It is clear from the theoretical formulas for bp that mean bp has the expectation of plus 1.00, regardless of degree of dominance or of gene frequency. Calculated values for three analyses are: 1.0000, 1.0001; 1.0000, 0.9982; 0.9998, 0.9988. Deviations from the expectation of 1.0000 may be due to dropping decimal places and to metrical bias. These obtained values seem to be in agreement with the hypothesis that epistasy and metrical bias are of little moment in grain yield of corn. Further research is required to establish the sensitivity of this test for linearity.

It is also clear that the estimates of v and w for the parent lines are independent of homozygosity or heterozygosity of the parents. The analysis outlined here may be employed equally well with heterozygous clones or with lines isolated by mild inbreeding, provided, of course, that epistasy and metrical bias are not disturbing factors.

If calculated mean bp is found far from the expectation of 1.0000 in any case the estimates of b₂ and critical G must be suspected. Such deviation may, of course, be evidence of epistatic interaction.

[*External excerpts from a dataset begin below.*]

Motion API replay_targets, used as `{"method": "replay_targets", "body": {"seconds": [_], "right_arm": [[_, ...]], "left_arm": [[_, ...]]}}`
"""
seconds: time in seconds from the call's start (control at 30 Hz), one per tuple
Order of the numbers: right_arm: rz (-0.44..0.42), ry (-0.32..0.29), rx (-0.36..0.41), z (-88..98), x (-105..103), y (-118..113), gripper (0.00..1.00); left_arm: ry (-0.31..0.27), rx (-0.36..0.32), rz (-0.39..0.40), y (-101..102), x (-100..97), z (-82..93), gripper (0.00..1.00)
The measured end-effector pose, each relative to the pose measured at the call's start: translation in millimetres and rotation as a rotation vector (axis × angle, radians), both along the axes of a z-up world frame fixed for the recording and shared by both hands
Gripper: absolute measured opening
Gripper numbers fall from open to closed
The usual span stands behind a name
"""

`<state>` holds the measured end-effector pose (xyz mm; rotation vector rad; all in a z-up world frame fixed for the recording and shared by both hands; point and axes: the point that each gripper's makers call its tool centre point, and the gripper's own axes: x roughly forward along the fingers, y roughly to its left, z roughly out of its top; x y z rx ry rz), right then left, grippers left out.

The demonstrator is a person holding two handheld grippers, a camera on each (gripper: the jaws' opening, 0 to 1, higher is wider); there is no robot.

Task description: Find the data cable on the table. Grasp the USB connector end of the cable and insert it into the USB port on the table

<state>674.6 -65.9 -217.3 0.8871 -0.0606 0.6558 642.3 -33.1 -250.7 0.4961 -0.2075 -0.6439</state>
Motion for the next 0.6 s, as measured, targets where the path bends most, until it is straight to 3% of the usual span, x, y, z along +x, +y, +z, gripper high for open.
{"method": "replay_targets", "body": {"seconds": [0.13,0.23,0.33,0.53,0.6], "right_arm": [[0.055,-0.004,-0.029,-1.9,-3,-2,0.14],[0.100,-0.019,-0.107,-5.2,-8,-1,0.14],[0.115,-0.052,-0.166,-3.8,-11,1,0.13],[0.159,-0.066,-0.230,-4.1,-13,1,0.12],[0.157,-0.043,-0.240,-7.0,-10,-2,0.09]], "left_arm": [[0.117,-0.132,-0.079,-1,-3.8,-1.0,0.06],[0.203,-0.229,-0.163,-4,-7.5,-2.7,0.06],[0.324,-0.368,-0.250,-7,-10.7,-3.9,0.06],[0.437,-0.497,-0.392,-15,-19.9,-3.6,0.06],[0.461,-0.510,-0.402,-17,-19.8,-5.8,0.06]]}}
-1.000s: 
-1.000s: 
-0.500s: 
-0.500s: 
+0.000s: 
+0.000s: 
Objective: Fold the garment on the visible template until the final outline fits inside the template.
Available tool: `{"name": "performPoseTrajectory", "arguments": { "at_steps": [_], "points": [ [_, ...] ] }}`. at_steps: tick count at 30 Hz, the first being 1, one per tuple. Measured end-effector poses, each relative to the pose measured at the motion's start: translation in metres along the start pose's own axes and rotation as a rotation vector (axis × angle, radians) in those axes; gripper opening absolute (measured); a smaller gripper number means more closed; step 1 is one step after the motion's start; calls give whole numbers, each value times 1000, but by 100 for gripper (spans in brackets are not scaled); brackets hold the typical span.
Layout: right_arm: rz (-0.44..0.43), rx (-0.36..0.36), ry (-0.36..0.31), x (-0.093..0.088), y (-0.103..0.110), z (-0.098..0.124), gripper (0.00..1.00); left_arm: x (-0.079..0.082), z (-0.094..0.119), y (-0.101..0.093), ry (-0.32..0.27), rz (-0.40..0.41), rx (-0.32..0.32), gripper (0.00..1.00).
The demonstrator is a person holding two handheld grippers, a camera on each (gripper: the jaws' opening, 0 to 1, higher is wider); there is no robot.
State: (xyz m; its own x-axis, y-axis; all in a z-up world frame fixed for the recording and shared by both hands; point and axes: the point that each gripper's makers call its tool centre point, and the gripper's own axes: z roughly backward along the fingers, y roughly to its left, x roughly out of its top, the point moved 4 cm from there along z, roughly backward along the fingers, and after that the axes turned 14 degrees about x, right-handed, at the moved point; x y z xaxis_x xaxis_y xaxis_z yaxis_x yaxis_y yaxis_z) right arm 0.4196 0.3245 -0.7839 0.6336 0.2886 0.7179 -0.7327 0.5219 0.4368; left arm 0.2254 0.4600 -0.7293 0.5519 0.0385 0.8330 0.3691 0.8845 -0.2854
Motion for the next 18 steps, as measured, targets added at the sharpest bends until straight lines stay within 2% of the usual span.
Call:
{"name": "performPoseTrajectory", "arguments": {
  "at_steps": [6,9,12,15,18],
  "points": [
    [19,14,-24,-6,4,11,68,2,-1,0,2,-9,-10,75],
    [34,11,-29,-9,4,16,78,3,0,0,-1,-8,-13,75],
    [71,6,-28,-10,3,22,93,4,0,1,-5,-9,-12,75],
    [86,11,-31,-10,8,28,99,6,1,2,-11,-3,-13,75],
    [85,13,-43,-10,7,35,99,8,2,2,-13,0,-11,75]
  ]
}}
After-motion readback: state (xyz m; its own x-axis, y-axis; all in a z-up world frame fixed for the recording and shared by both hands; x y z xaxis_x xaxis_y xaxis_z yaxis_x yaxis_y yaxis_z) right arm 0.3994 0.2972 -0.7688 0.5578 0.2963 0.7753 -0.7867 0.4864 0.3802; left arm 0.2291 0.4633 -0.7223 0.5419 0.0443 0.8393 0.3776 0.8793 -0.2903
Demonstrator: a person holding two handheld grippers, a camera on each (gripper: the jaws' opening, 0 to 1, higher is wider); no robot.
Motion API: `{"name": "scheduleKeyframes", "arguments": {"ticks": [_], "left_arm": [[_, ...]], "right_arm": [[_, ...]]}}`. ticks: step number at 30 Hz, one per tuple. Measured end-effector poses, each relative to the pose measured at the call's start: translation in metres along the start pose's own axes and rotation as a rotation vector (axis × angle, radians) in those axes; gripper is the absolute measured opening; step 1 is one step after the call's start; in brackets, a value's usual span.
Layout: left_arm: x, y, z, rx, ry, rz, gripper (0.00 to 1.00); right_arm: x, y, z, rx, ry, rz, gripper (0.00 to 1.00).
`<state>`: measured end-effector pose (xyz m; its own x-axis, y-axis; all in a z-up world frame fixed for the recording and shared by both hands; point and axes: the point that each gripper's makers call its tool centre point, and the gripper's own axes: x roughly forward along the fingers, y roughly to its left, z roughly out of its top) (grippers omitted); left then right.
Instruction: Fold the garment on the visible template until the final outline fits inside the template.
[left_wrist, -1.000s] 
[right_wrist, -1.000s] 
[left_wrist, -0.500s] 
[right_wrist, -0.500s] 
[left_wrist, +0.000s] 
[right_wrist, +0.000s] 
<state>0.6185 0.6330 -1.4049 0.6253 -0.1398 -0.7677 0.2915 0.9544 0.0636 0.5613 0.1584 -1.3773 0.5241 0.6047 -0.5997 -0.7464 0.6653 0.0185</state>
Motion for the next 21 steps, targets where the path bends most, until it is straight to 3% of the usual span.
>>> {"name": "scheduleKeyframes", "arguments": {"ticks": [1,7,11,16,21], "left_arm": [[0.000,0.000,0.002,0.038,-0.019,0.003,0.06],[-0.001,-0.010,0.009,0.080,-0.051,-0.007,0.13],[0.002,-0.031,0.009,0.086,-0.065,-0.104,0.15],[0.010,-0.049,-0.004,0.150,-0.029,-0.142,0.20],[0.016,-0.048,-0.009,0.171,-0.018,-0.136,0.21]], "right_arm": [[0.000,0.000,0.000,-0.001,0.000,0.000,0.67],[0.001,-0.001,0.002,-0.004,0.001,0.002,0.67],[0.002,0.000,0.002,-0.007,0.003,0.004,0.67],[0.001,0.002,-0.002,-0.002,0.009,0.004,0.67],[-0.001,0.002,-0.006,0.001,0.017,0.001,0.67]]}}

In general, if v is the proportion A in any corn plant of a crossbreeding variety, the best estimate of phenotype, with respect to n loci, is a second degree function (v²) if there is dominance bias, if mean k is not zero. If w is proportion A in any other plant, the best estimate of phenotype of F₁ is a second degree function (vw) as shown in previous Letters. Hence, the best estimate of F₁ phenotype from phenotypes of heterozygous parents is a fourth degree function if there is dominance bias.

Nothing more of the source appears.